Thursday, May 11, 2017

Photography Challenge for Kids

"Mom, can I borrow your phone for a minute?"

"What for?"

"I want to take a picture."

"Sure."

And off five year old K runs, only to return a few minutes later to show me his latest photograph: a picture of the words Angry Birds written all by himself on the whiteboard in his bedroom. He is so proud, not only of his written words, but of his photo. He is 100% happy in this moment.
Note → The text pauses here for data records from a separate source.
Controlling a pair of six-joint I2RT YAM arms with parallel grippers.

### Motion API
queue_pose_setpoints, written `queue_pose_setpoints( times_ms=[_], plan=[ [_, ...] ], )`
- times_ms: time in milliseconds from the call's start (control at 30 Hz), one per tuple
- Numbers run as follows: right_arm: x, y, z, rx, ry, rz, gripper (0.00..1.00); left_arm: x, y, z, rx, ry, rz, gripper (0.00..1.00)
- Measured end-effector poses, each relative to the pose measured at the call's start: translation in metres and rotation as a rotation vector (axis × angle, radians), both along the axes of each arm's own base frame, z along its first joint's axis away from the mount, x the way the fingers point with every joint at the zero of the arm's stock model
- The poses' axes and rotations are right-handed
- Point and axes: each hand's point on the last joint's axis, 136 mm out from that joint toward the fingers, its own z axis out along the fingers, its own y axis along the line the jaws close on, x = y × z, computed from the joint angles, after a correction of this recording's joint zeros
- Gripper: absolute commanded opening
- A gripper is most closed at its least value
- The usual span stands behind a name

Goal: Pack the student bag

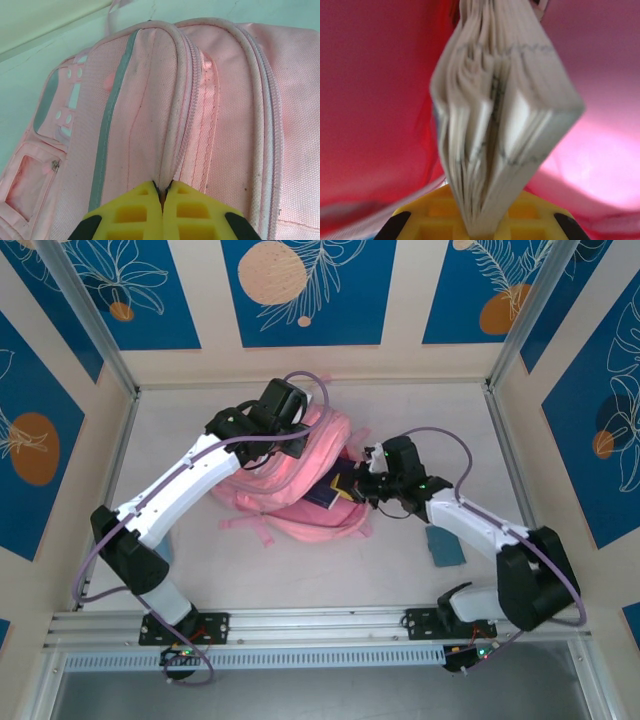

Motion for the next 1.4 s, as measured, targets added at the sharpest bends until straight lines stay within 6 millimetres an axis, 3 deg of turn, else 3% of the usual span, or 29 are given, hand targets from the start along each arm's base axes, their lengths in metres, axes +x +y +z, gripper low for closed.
queue_pose_setpoints(
  times_ms=[200,400,667,733,833,867,1067,1267,1400],
  plan=[
    [0.030,0.027,-0.033,0.001,0.053,-0.040,0.00,0.000,0.000,-0.001,-0.002,0.001,0.003,0.00],
    [0.061,0.067,-0.045,0.058,0.076,-0.065,0.00,0.000,0.000,-0.003,-0.001,0.007,0.007,0.00],
    [0.083,0.098,-0.060,0.127,0.147,-0.094,0.02,0.001,0.000,-0.006,-0.007,0.012,0.020,0.00],
    [0.086,0.104,-0.060,0.143,0.159,-0.090,0.13,0.001,0.000,-0.006,-0.009,0.012,0.022,0.00],
    [0.087,0.110,-0.056,0.162,0.165,-0.071,0.44,0.001,0.000,-0.006,-0.008,0.012,0.022,0.00],
    [0.085,0.111,-0.056,0.166,0.173,-0.066,0.49,0.001,0.000,-0.006,-0.008,0.012,0.022,0.00],
    [0.058,0.090,-0.061,0.136,0.206,-0.074,0.62,0.001,-0.001,-0.010,-0.009,0.013,0.022,0.00],
    [0.029,0.041,-0.040,0.112,0.176,-0.140,0.62,0.003,-0.003,-0.017,-0.019,0.016,0.024,0.00],
    [0.015,-0.002,-0.031,0.038,0.174,-0.233,0.62,0.002,-0.005,-0.021,-0.035,0.030,0.028,0.00]
  ],
)
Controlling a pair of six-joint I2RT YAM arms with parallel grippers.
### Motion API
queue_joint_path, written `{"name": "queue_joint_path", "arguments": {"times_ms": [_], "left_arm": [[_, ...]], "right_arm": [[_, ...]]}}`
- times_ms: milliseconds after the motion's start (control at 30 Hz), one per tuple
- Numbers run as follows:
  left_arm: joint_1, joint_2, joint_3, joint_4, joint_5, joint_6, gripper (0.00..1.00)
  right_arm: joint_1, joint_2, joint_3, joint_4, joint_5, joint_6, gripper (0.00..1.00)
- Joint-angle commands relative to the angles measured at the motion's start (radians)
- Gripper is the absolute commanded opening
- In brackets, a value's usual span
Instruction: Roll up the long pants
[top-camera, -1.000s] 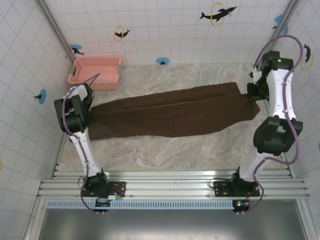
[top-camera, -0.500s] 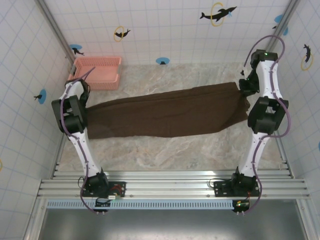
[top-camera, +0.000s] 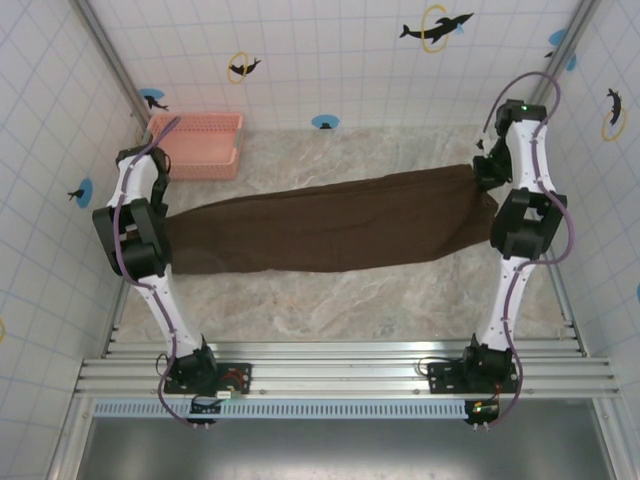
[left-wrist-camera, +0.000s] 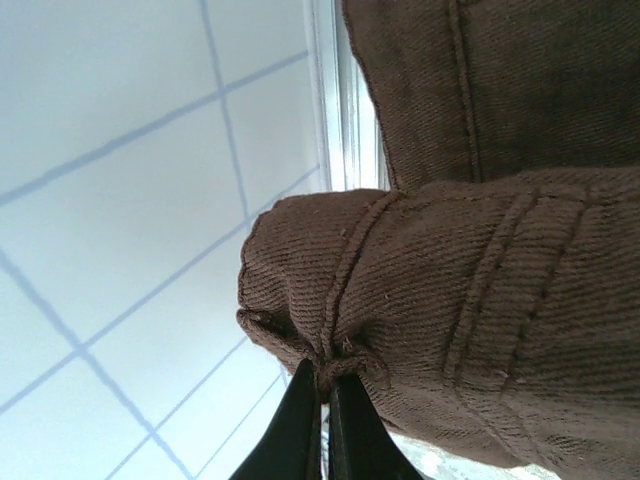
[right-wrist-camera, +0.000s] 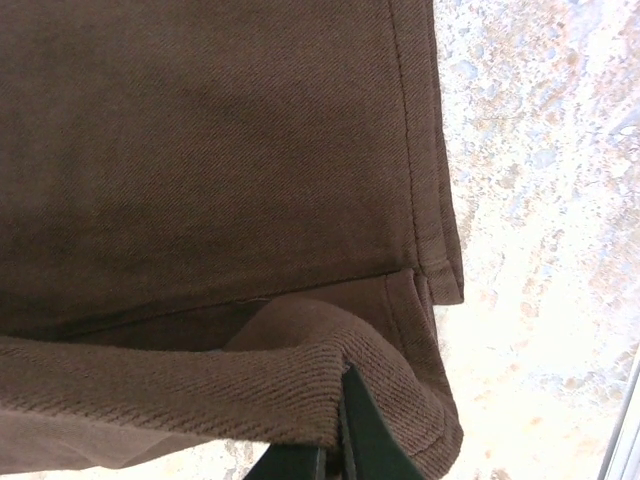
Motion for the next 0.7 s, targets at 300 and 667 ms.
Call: {"name": "queue_joint_path", "arguments": {"times_ms": [300, 667], "left_arm": [[0.008, 0.142, 0.271, 0.002, -0.079, -0.069, 0.00], [-0.021, 0.361, 0.423, 0.044, -0.118, -0.053, 0.00]], "right_arm": [[-0.020, 0.194, 0.253, 0.026, 0.000, 0.095, 0.12], [0.017, 0.267, 0.259, 0.247, 0.024, 0.199, 0.47]]}}
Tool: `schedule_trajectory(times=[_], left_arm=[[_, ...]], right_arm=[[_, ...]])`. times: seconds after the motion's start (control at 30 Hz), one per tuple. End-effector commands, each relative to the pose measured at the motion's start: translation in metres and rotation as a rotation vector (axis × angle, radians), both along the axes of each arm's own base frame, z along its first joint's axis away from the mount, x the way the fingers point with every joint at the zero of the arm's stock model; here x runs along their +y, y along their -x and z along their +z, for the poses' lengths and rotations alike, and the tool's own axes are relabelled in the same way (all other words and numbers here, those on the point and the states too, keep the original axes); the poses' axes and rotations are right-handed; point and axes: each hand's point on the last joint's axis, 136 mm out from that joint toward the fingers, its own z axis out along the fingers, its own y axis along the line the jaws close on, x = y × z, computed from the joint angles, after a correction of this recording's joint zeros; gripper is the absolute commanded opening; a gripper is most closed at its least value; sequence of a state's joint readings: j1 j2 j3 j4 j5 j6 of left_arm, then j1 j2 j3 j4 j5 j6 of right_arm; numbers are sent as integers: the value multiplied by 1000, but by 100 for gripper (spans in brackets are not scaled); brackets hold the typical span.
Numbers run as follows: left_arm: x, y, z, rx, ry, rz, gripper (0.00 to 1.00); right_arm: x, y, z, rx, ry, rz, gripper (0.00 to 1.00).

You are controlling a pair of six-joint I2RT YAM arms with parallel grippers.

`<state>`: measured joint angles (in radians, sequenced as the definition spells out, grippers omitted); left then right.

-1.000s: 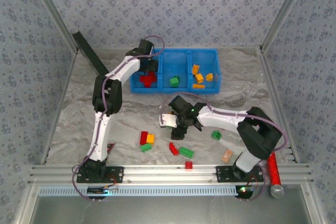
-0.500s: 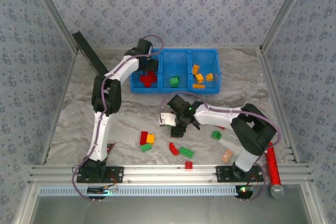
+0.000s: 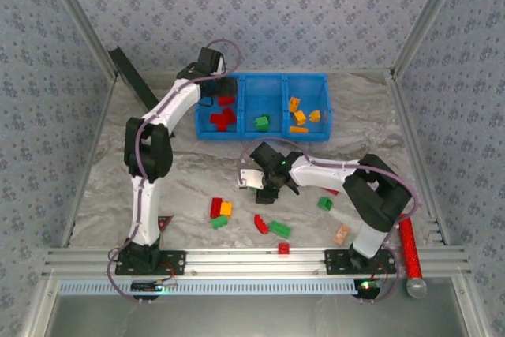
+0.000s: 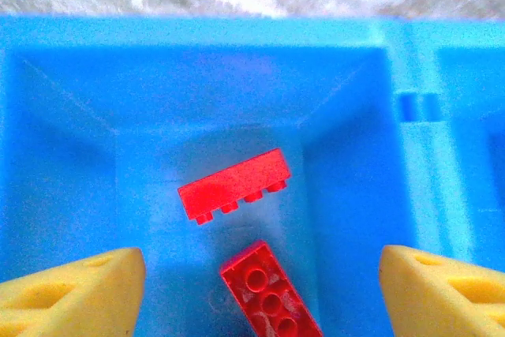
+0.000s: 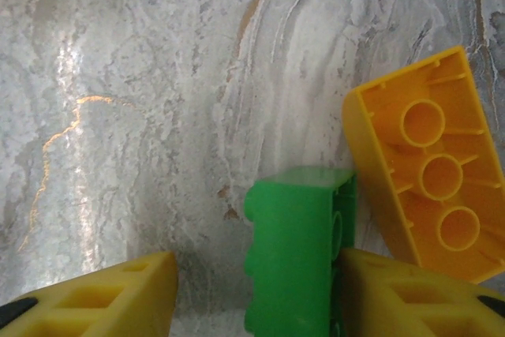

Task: Sort the legos into containers by color
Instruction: Pick up the lego from the center of the table.

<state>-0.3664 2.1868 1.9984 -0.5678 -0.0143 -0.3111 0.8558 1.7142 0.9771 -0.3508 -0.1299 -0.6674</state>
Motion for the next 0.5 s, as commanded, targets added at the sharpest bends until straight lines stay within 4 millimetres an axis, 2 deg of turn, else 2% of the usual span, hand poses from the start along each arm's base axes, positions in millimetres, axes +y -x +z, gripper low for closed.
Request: schedule_trajectory(times=[0.0,0.07,0.1,0.23,0.37,0.47], left_arm=[[-6,8,71,-142,67,-41,78],[-6,14,94,-184,83,-46,78],[-5,19,97,-187,87,-49,78],[-5,38,131,-244,123,-77,78],[-2,63,152,-267,148,-99,78],[11,89,153,-263,138,-88,78]], right_arm=[[-1,-7,0,-7,26,-20,48],[-1,-9,0,-14,33,-25,38],[-2,-10,0,-18,37,-29,33],[-5,-14,10,-40,28,-45,23],[-8,-20,49,-52,-80,-96,17],[-19,-39,97,-104,-212,-179,17]])
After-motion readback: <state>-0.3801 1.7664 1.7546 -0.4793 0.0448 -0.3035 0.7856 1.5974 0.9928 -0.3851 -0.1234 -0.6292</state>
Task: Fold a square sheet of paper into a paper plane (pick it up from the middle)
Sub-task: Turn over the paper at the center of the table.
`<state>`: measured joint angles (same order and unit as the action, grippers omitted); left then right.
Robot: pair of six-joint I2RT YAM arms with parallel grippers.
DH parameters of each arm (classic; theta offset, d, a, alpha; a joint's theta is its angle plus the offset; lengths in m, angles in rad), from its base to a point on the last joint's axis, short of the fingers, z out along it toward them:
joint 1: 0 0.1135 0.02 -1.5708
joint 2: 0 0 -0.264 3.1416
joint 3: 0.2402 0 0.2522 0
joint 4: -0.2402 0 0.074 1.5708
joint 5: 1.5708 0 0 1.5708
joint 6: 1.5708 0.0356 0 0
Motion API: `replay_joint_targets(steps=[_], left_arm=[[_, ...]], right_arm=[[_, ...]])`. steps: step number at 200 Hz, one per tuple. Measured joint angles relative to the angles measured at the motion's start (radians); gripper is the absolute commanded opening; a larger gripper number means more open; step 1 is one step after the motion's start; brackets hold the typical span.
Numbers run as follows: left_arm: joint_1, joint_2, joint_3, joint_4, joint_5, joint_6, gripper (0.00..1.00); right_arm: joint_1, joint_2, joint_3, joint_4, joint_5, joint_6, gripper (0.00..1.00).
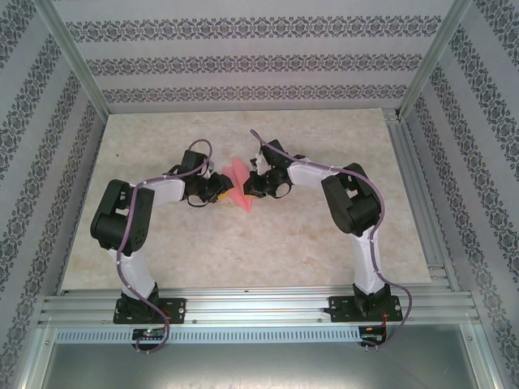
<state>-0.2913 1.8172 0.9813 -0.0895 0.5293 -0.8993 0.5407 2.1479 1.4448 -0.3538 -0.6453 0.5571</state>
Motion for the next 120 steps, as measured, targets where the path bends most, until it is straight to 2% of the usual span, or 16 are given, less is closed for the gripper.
replay_joint_targets(steps=[21,47,85,120], left_arm=[[0.000,-0.089,-0.088,0.052,-0.007,-0.015,0.56],[-0.012,-0.156,-0.189,0.135,0.002,-0.031,0.60],[-0.069,-0.172,-0.315,0.286,0.058,-0.098,0.62],[-0.104,-0.200,-0.346,0.378,0.091,-0.126,0.60]], right_arm=[[-0.003,-0.052,-0.059,0.060,-0.024,0.050,0.02],[-0.011,-0.098,-0.095,0.134,-0.047,0.104,0.04],[-0.013,-0.106,-0.126,0.204,-0.061,0.153,0.04],[-0.013,-0.106,-0.130,0.211,-0.061,0.160,0.05]])
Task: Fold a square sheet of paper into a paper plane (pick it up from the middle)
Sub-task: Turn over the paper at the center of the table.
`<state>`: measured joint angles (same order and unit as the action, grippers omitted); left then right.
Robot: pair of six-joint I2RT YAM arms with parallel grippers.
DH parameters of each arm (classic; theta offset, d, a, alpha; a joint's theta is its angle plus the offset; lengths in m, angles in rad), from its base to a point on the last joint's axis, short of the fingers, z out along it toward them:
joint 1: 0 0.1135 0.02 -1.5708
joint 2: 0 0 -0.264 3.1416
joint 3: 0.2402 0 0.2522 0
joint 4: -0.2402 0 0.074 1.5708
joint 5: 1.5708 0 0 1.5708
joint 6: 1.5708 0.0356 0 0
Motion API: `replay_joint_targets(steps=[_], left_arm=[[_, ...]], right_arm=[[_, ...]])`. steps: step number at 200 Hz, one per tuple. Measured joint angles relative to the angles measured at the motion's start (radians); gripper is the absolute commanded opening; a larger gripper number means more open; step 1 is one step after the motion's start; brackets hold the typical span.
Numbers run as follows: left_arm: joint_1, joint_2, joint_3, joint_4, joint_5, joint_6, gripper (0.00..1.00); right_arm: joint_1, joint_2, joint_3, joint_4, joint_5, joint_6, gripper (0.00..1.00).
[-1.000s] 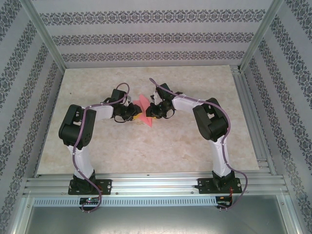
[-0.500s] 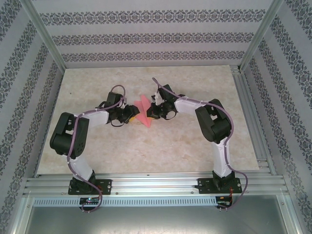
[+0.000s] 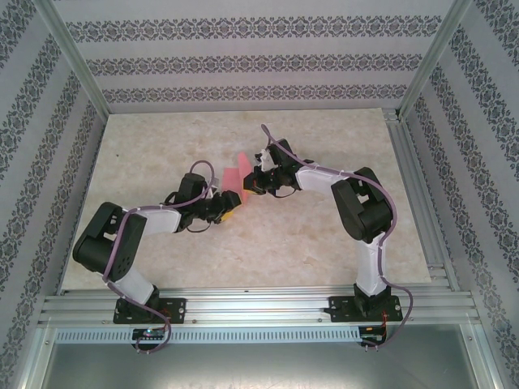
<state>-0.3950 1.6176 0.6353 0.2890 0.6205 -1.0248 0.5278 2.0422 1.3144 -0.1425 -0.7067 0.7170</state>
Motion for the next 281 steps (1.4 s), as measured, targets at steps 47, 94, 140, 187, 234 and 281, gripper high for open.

As am I.

His interest in photography has really grown over the past two years and he has truly captured some amazing photos of me, which, if you are a mom, then you too probably have few pictures that include you in the shot.

Since around here, we chose to follow our children's leads and interests, I came up with a list of 30 photography prompts for kids so that K could continue to practice his latest passion.

30 photography prompts for kids from And Next Comes L

30 Photography Prompts for Kids

While K is happy to take photos with just my phone or iPod, he is mostly interested in shooting with my DSLR camera. Sometimes when we are doing activities for the blog, he stops playing, grabs my camera, and asks to take some action shots of me playing too. 

Future blogger, perhaps?

The point is he is happy to take photos using whatever device he can get his hands on. So if your kids are starting to show an interest in photography too, then use a camera that you are comfortable giving your children, whether it is a smartphone, a point and shoot, a DSLR, or something else.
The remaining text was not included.